About this task
Repeat verbatim, and only, the lines of the data below, beginning at the line that contains "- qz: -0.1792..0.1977" and stopping after the line that contains "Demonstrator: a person".

─── Exercise data

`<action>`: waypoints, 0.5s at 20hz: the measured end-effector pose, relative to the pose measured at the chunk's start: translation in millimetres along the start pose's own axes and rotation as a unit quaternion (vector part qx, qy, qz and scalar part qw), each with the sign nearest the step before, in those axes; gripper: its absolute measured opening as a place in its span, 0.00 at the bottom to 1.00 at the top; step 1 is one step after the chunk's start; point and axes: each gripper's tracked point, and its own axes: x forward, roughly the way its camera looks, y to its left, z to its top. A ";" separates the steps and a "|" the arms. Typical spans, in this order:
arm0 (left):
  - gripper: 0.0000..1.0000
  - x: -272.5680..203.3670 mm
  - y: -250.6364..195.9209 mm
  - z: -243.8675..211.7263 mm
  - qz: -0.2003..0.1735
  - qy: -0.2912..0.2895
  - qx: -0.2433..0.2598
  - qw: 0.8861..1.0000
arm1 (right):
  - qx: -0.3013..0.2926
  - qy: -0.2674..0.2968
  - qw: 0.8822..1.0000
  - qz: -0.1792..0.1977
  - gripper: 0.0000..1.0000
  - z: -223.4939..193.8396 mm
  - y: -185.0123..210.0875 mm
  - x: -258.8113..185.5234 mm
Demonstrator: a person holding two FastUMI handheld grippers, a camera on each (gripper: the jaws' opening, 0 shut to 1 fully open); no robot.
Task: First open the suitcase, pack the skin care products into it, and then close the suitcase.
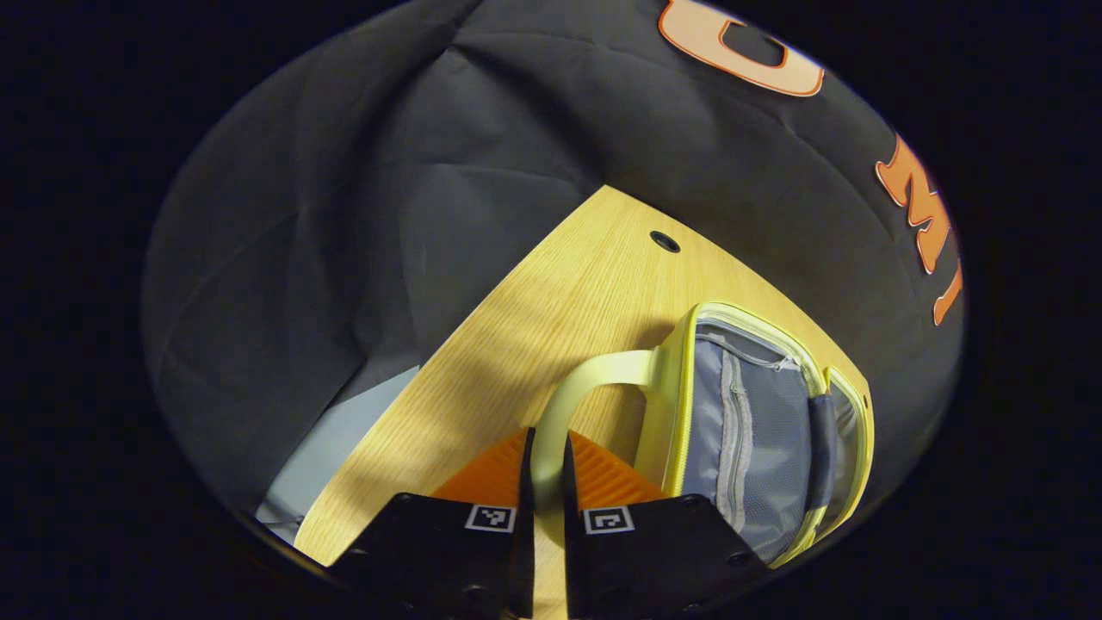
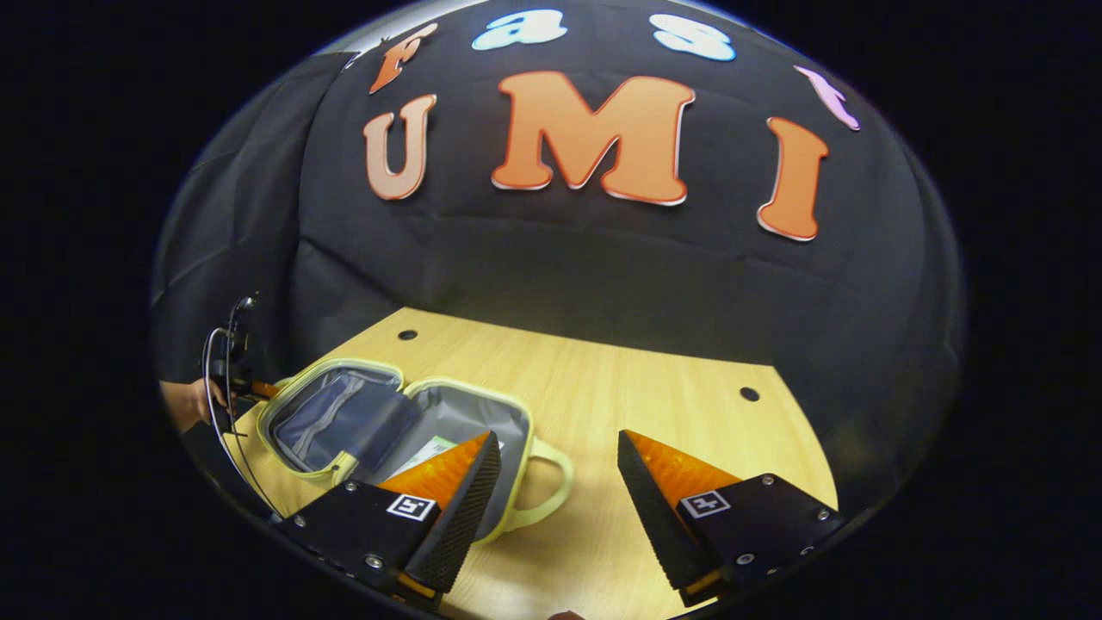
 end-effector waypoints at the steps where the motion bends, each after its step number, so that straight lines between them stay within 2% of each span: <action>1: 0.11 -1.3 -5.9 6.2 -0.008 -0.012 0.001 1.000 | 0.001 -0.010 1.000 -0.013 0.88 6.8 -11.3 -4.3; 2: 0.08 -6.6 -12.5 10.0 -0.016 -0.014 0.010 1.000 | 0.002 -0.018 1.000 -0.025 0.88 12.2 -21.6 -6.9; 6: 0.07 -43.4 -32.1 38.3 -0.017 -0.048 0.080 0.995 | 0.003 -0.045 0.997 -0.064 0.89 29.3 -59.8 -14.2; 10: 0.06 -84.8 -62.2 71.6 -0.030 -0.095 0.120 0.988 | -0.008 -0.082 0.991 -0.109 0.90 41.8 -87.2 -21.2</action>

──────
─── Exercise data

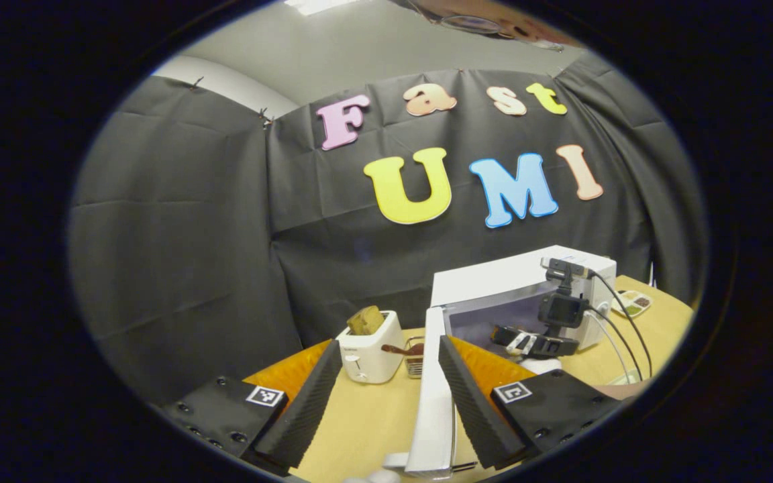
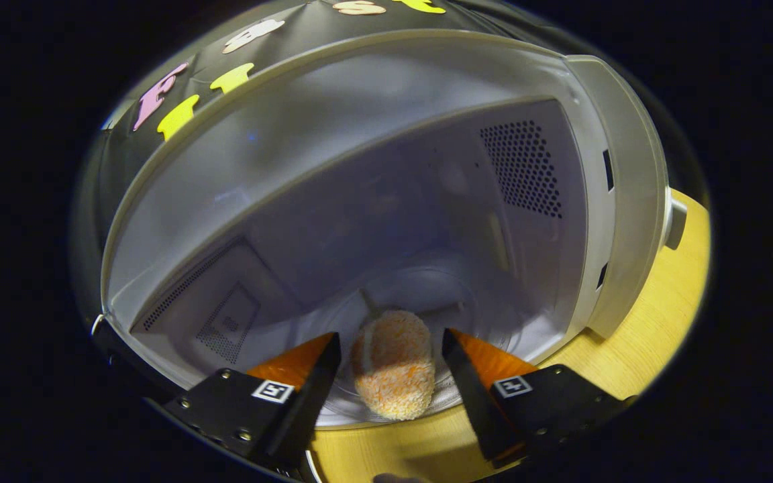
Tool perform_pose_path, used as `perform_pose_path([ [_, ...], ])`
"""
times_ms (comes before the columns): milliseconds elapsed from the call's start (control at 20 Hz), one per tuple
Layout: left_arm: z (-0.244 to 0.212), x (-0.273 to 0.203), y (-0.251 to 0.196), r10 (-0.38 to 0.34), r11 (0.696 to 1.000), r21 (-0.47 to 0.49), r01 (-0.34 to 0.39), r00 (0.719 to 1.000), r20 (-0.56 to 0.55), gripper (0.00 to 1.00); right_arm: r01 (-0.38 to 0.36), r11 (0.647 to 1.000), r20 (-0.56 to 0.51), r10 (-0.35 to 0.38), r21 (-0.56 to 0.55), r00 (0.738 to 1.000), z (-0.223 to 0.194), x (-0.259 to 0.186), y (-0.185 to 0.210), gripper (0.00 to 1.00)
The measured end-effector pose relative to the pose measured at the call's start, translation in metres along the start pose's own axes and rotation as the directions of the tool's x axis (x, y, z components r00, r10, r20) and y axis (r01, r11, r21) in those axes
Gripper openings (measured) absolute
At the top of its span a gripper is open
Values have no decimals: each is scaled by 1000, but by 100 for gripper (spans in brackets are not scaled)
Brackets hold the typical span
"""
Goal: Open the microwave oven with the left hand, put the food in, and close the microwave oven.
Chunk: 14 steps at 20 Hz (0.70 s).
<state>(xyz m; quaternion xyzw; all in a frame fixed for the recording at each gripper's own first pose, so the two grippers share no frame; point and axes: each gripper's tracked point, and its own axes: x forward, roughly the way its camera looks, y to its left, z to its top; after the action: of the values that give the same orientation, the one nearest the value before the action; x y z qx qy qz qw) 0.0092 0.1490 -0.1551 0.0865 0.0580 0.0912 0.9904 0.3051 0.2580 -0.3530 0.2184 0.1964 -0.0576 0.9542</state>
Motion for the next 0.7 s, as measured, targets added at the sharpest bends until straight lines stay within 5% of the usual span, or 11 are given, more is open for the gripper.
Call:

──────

Final answer
  - qz: -0.1792..0.1977
  - gripper: 0.0000..1.0000
  - z: -223.4939..193.8396 mm
  - y: -185.0123..210.0875 mm
  - x: -258.8113..185.5234 mm
Demonstrator: a person holding two FastUMI handheld grippers, a camera on each (gripper: the jaws' opening, 0 shut to 1 fully open); no robot.

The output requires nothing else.